We have a new site www.g-lish.org where you can read all articles from This is Ghana in a much more organised fashion. Read Fair Trade Series + Ethical Fashion (Part I) there.
I'm starting a series of articles on the topic of fair trade that will run over the next few weeks.
Some of the issues that will be discussed include:
what is fair trade, anyway?
why bother?
issues in fair trade
purchasing power
lobbying power
resources - sites and books
labeling confusion
fair trade tourism
fair trade cotton
fair trade craft
fair trade food
Ghana and fair trade
-to name a few
To kick it off, I dug up an article on fair trade fashion that was published in New Consumer, a fantastic site on all things relating to ethical purchasing, a few years ago (around 2005/06, I believe).
Part one of the article: ETHICAL FASHION OR FASHIONABLE ETHICS?
As big name designers join the cause to make fashion fairer, Ros Davidson questions whether it’s just a trend.
‘Big name’ catwalk crusaders are giving a new meaning to the old adage, you are what you wear. This spring Ali Hewson launched her stylish and ethical EDUN collection. The art nouveau-inspired but edgy fashions, created in small factories in impoverished countries such as Lesotho, are now flying off the racks in shops in Britain, Ireland, Spain and the United States from Selfridges to Saks.
Some of the profits are reinvested in local communities in the developing world, for example for fixing a well at a school or providing day care, and the collection will eventually use Fairtrade certified cotton, says Hewson.
British designer Katharine Hamnett, hardly new to progressive causes, will unveil her ethical men’s in February 2006. Her women’s collection, also under the Katharine E Hamnett label – the ‘E’ stands for ethical and environmental – will follow soon after. The t-shirts, sweatshirts, knitwear and tailored suits will be “as environmental and ethical as we can get it,” she says. The textiles are as organic as possible, and 15 per cent of net profits will be re-invested in local communities.
Ali Hewson, when reached at her home near Dublin, says: “I don’t want to make clothes that are made from someone else’s despair.” The time is right, she says, with increasing awareness of worldwide poverty and that communities in the developing world prefer trade to aid: “Shopping is becoming politics.” Hewson’s husband, rocker and activist Bono, said at the New York launch: “This is the equivalent of mothers looking at the back of a can to see exactly what she is going to feed the kids.”
Katharine Hamnett, at her busy Islington base, talks rapid-fire and scathingly about exploitation in the fashion industry: “Most people in the fashion industry do not give a f***” – and about how she will never again work in conventional fashion. “It’s been incredibly hard and uphill but it’s better than aid.
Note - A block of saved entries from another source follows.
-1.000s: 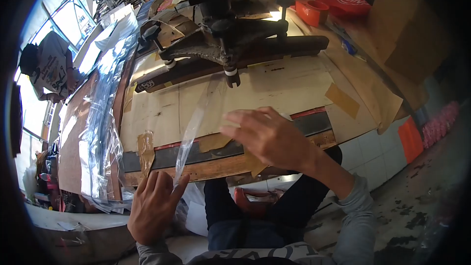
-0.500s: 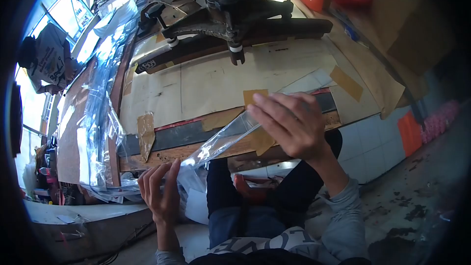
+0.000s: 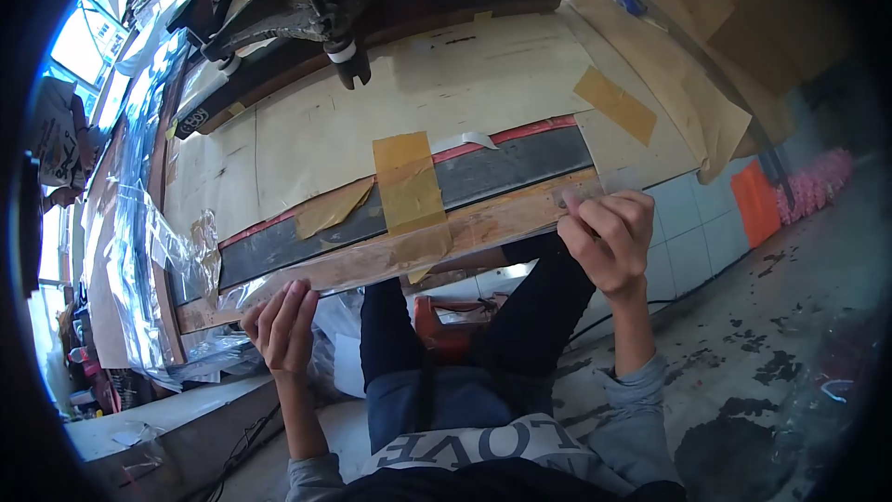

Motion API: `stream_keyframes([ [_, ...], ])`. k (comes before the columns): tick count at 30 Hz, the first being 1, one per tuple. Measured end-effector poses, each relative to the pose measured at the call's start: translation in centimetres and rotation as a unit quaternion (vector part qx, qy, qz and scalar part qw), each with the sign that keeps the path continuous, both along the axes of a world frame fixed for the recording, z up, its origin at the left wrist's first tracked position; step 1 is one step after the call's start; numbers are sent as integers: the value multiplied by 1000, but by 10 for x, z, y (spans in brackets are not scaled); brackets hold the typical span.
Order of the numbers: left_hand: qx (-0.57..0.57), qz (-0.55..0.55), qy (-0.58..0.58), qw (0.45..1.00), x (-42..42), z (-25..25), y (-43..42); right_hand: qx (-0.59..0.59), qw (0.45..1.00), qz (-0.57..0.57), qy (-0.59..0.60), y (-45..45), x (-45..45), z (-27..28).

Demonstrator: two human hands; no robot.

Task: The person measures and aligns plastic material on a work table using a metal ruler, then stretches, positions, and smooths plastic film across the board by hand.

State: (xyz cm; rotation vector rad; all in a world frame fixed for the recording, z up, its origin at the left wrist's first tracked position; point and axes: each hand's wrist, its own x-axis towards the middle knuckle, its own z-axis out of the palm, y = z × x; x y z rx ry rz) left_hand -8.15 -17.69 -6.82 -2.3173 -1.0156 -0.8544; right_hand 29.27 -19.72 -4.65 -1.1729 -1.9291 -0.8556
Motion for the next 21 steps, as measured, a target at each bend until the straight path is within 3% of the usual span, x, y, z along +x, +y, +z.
stream_keyframes([
  [7,18,31,-50,998,4,-34,-7,-52,998,-18,0,-13,5,-5],
  [15,-34,106,-110,988,43,-17,-18,-80,993,-67,53,-25,-4,-27],
  [21,-89,-17,-77,993,110,9,-17,-141,982,-106,64,-28,-26,-21],
])
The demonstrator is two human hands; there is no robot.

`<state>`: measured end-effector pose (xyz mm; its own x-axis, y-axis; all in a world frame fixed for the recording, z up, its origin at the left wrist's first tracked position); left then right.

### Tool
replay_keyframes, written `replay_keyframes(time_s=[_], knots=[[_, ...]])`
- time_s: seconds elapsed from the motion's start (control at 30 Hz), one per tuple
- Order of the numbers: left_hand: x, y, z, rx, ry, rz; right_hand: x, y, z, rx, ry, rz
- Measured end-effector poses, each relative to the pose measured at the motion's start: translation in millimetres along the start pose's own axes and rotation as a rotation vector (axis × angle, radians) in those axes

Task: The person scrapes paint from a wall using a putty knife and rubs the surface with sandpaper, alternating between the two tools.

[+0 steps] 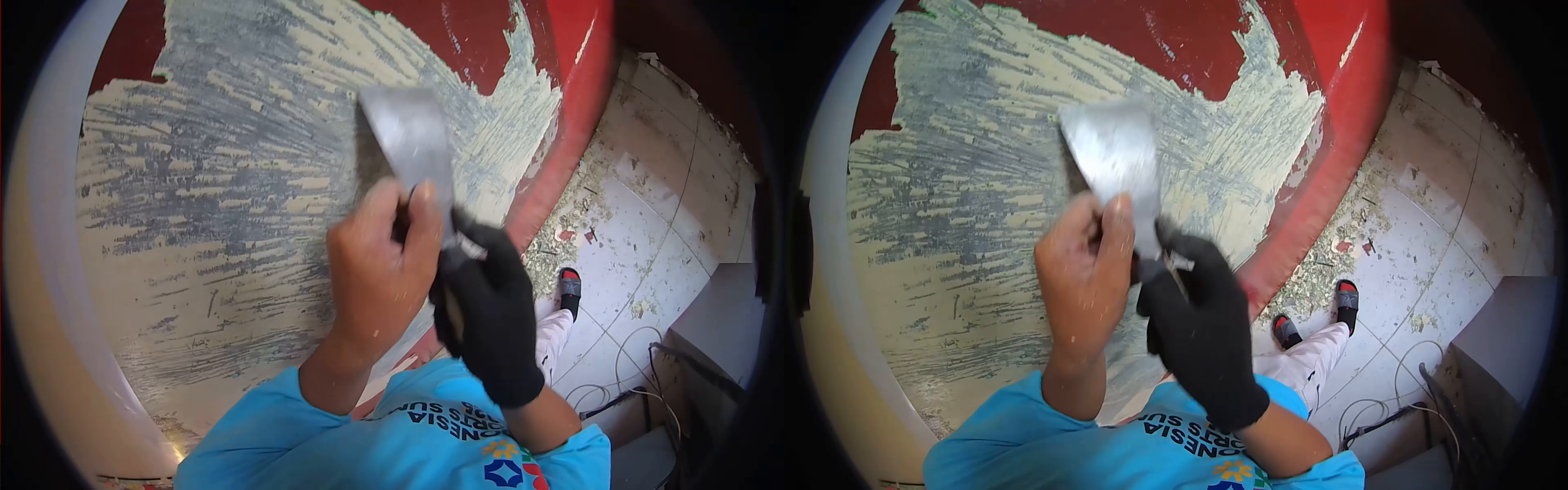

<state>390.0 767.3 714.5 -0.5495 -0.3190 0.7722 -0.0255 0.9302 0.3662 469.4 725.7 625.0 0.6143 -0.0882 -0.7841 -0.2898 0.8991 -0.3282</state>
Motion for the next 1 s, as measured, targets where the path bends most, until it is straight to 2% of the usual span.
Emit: replay_keyframes(time_s=[0.03, 0.1, 0.23, 0.3, 0.37, 0.43, 0.5, 0.57, 0.63, 0.7, 0.8, 0.9, 1.0], knots=[[3.5, -5.7, -0.4, -0.008, -0.003, 0.0, 0.8, -3.2, -1.6, -0.004, -0.022, -0.017], [7.0, -13.3, 12.8, 0.186, -0.143, 0.059, -1.6, 1.4, 3.8, 0.001, -0.015, -0.003], [6.0, 3.7, 11.2, 0.073, -0.12, -0.005, -9.6, 5.6, 4.7, -0.062, -0.003, 0.039], [10.8, -7.3, 5.1, 0.022, -0.046, -0.017, -4.7, -4.8, -5.1, -0.024, 0.029, -0.028], [10.8, -16.9, 14.1, 0.154, -0.109, 0.043, -0.6, -7.2, -3.4, -0.084, 0.013, 0.001], [8.4, -4.5, 13.4, 0.149, -0.084, 0.037, -4.3, 0.8, 10.3, -0.067, -0.076, 0.031], [5.0, 4.8, 9.9, 0.091, -0.178, -0.017, -8.5, 3.6, 14.7, -0.045, -0.075, 0.019], [10.3, -7.1, 4.8, 0.05, -0.12, -0.032, -5.6, -3.0, 6.8, -0.025, -0.031, -0.012], [13.6, -18.7, 15.4, 0.159, -0.175, 0.021, -1.7, -6.0, 0.7, -0.018, -0.027, 0.0], [12.0, -6.5, 15.0, 0.152, -0.151, 0.01, -7.5, 1.0, 8.3, -0.029, -0.085, 0.029], [7.0, 4.8, 11.7, 0.141, -0.286, -0.039, -9.6, 8.7, 21.2, 0.016, -0.107, 0.008], [8.9, -18.2, 16.5, 0.111, -0.294, -0.03, -2.1, -6.3, -0.5, 0.014, -0.107, -0.003], [14.4, -6.5, 12.6, 0.087, -0.186, -0.022, -6.7, 3.3, 13.3, 0.026, -0.134, -0.007]])
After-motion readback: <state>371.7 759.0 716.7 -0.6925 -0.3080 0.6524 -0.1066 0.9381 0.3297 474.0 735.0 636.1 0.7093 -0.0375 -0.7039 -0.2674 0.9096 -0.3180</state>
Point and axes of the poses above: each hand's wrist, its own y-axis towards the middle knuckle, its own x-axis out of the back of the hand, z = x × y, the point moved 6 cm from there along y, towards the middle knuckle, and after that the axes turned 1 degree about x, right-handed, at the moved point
It’s on the ground.”
Out of disgust with mainstream fashion, she had severed as many contracts with conventional suppliers as possible in 2004. And finally, after years of unexpectedly hard slog, she will show her ethical men’s collection, for the first time, in late July at the Berlin Premium. Much of the foundation for ethical clothing was built, painstakingly over decades, by smaller companies. People Tree, Bishopston Trading Co, Gossypium and Chandni Chowk, among others, pride themselves on sustainable, transparent relationships with artisans and collectives in the developing world.
“In terms of raising the profile of ethical issues in fashion, these collections will be invaluable,” said Safia Minney, founder of People Tree, based in Tokyo and London and which has branched out into Selfridges and Italy and counts actress Sienna Miller as a customer.
Fiona Thomson of Traidcraft, one of Britain’s oldest fair trading companies, agrees: “This will increase stability and output for cotton growers in India. We cannot buy everything they supply.”
Rosalind Price of Chandni Chowk, which designs and produces garments and soft furnishings of hand-made, natural Indian textiles, also welcomes their arrival: “There are certain people who only buy fashion labels, and they’ll probably never come to us anyway. It’s exposure to a different market.” Or as Hewson says, “The more the merrier. We can be in this business and not damage others. The fashions are quite different, and the customer is very discerning.” Indeed the newcomers say there’s a gap in the market for ethical clothes that are less – to use the memorable words of the outspoken Hamnett – worthy, hirsute and eco.
Hewson and Hamnett can boost standards throughout the industry, because of their size, says Judith Condor-Vidal, economist and fair trade activist and who markets traditionally dyed Bangladeshi silk in the UK. “We welcome them!” More specifically, EDUN and Katharine Hamnett could help establish the Ethical Trading Initiative more widely in the fashion industry, says Helen Osgerby, spokesperson for People Tree. The initiative is a code of conduct for working conditions; members range from Monsoon, Levi Strauss and Marks and Spencer to Oxfam, CAFOD and the Fairtrade Foundation.